Déjà, la solennité en elle-même n’est-elle pas une forme de bêtise ?
La femme « la plus dangereuse des USA », Avital Ronell, voit dans le christianisme la scénographie la plus élaborée de la bêtise occidentale ; parce que fondé sur la crédulité qui est une forme intransigeante de non accès à la sagesse et aux sciences temporelles.
Avital, la black lady, a écrit là-dessus un livre « Stupidity » traduit chez Stock, recommandé à tous.
La connaissance de sa propre stupidité dans l’approche cartésienne, c’est-à-dire ce que nous pouvons savoir de nous-mêmes, se résume aux choses générales « des yeux, une tête, des mains et autres semblables ». Elle nous place exactement de la même manière et sur le même plan que n’importe quel démiurge occidental. Mieux même, pourrait-on dire que le phénix, parce que si nous reconnaissons notre bêtise, lui n’en sait rien quant à la sienne !... qu’il ne découvrira peut-être que bien plus tard, sinon jamais. Ce qui devrait le placer en état d’infériorité constante par rapport à nous.
« L’Art de dire des conneries » (bull shit) de Harry G. Frankfurt reste une sorte de te deum de la bêtise maîtrisée « Le baratin contrefait les choses, mais cela ne signifie pas pour autant qu’elles sont erronées. »
Les conneries heureusement ne sont pas toujours proférées par des prétentieux. Ce serait trop simple. La liste est non exhaustive de l’omniprésence de ces maux dans une société qui érige le blabla en religion.
Michel Adam en connaît un bout de la bêtise baratinante dans son essai, dont j’ai déjà entretenu l’aimable lecteur, mon complice, mon frère, pour revenir sur ses propos.
Tout cela est vrai et concret. La superficie traitée est immense et la pyramide qui s’élève au centre est gigantesque ; c’est de celle-là que Renan découvrait l’infini de la bêtise. Mais, grimper tellement haut dérive d’un exercice dangereux. Le site est périlleux et déjà s’élevant, nous ne montrons plus aux gens du sol et selon Balzac, que nos parties honteuses !
La chute est toujours possible et imminente, nous pouvons glisser vers le discours pompeux et convaincu. Par exemple, la conviction affichée de la Loi dans les lieux public est souvent d’une infinie bêtise.
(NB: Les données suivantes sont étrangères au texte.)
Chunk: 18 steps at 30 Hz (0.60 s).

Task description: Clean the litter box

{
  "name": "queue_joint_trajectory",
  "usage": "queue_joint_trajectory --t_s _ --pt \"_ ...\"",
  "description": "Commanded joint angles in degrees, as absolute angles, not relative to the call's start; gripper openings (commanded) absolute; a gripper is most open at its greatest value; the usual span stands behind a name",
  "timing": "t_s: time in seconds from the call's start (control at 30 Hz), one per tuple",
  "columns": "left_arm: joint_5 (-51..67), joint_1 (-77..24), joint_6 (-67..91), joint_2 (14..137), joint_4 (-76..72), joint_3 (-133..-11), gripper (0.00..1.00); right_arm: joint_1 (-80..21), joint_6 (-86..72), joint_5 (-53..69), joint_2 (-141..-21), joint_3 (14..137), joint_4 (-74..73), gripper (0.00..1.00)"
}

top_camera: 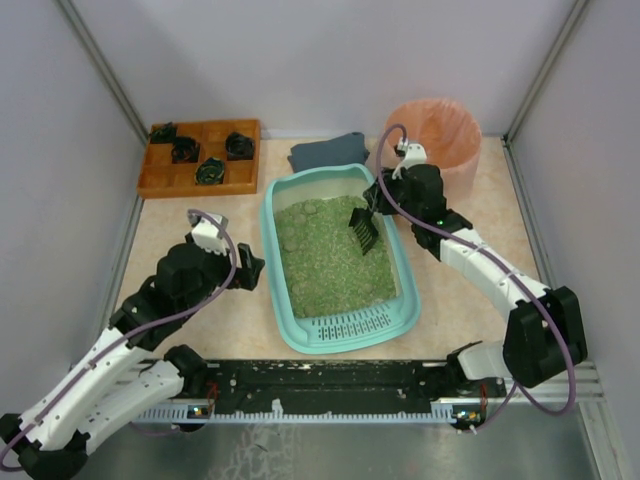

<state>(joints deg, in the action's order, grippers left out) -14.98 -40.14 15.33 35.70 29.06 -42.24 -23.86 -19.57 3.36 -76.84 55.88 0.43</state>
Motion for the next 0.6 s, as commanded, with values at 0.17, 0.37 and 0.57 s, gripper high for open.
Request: queue_joint_trajectory --t_s 0.17,0.37,0.57 --pt "-14.8 -40.4 13.7 39.8 27.3 -42.3 0.98 -24.1 -17.9 6.7 -76.8 57.7 2.3 0.37" --pt "-14.9 -40.4 13.8 40.1 27.6 -42.5 0.98 -24.5 -17.1 6.5 -78.1 57.5 1.8 0.35" --pt "-15.4 -40.4 13.9 39.7 27.4 -42.2 0.98 -26.2 -16.3 4.3 -79.7 57.3 1.2 0.32"
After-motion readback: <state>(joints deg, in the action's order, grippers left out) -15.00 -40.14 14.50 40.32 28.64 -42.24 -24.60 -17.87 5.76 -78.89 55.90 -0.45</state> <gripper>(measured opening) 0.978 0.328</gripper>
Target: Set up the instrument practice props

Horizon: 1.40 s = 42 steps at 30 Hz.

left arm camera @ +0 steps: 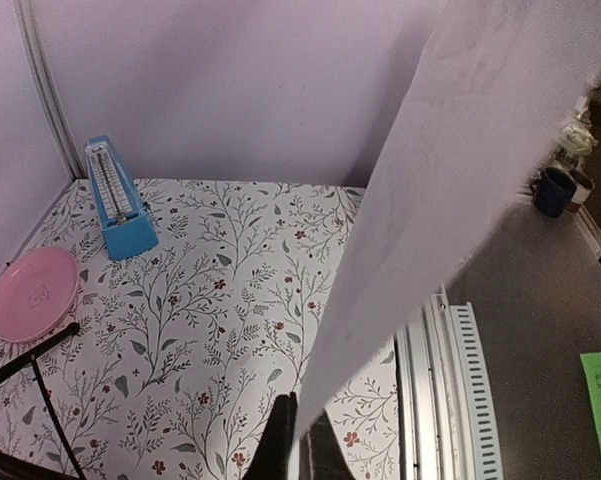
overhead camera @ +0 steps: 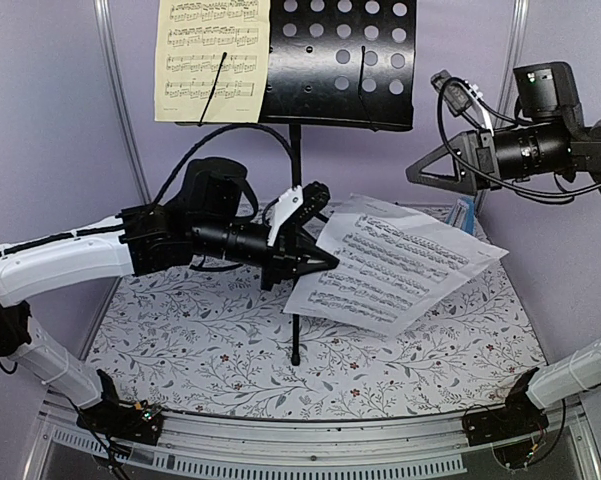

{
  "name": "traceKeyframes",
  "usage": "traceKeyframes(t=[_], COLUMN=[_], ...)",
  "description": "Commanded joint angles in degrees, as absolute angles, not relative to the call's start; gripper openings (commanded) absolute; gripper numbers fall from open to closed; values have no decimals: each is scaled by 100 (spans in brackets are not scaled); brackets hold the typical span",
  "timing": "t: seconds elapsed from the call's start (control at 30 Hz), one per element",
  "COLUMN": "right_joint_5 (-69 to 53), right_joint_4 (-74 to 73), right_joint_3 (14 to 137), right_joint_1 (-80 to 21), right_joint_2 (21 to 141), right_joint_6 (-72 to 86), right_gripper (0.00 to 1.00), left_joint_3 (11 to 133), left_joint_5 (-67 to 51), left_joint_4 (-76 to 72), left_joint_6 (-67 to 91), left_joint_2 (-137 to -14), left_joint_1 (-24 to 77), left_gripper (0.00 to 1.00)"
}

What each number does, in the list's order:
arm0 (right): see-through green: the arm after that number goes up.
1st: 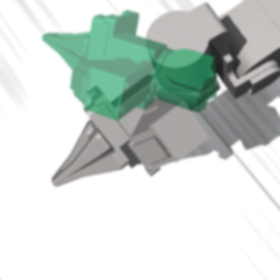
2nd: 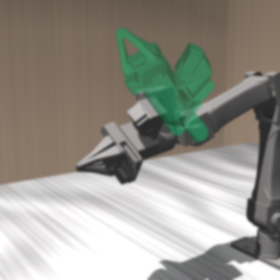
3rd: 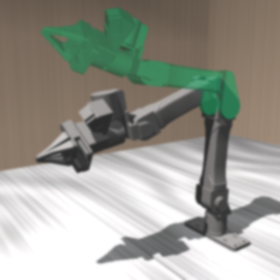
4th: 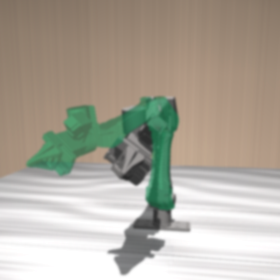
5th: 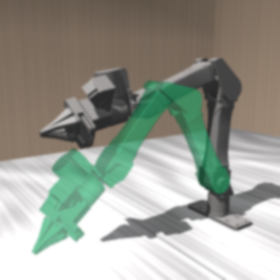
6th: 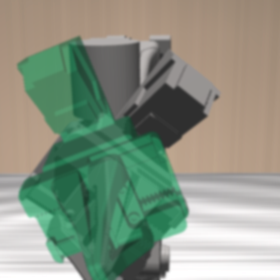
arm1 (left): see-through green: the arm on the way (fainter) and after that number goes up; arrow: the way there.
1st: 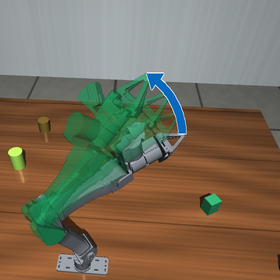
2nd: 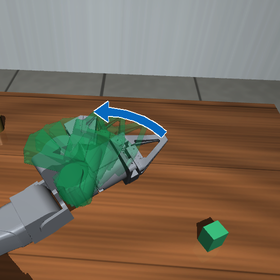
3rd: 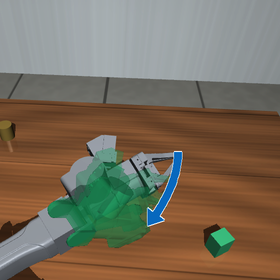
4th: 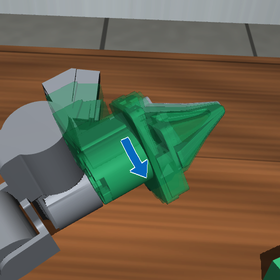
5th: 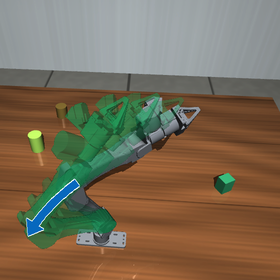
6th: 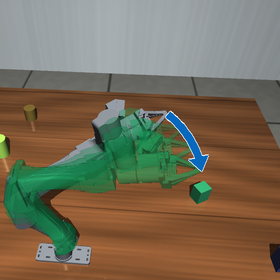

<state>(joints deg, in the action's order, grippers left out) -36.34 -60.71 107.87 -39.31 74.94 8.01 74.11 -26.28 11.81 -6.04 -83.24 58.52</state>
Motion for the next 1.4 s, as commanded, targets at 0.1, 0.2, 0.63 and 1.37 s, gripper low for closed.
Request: traceKeyframes(t=[0.1, 0.2, 0.63, 1.37], right_joint_5=[-2044, -1503, -444, -362], right_joint_4=[-4035, -3516, -3082, -3345], right_joint_3=[10979, 11054, 11812, 11831], right_joint_1=[-3661, -3525, -3507, -3752], right_joint_2=[6890, 6825, 7763, 8315], right_joint_6=[1519, 1675, 2366, 2961], right_gripper=[87, 90, 68, 44], left_joint_3=[8156, 8481, 11212, 11315], left_joint_5=[-2304, -1910, -1293, -1736], left_joint_4=[1052, 895, 2676, 2423], left_joint_6=[187, 637, 3352, 3808], left_joint_2=[-7791, -7580, -8176, -8178], left_joint_1=[5762, 5572, 3578, 3211], left_gripper=[0, 0, 0, 0])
Il n’y a pas plus drôle que lire passablement éméché dans un troquet, la loi de la répression de l’ivresse qui se trouvait jadis à la bonne hauteur des poivrots, c’est-à-dire à ras le comptoir.
Avital Ronell admet que « la philosophie a généralement évité, pour se protéger elle-même, de s’avancer trop loin en direction de la bêtise ». Si la métaphysique ne le fait pas, le métaphysicien par contre s’y précipite et, pour fréquenter un café philosophique, je peux dire par expérience personnelle que le sérieux qui s’y déploie dans un consensus homogène et général est déjà une belle incursion dans la bêtise.
Le Président de Groland le déclare : « En étant à la fois stupide et profond, le con démontre qu’il est intelligent. »
A force de faire la bête en devient ange, dirait Pascal.
Toujours est-il que l’arme de la bêtise maniée par un con intelligent est une arme redoutable, la seule qui existe encore qui soit mortelle sans pour autant tuer.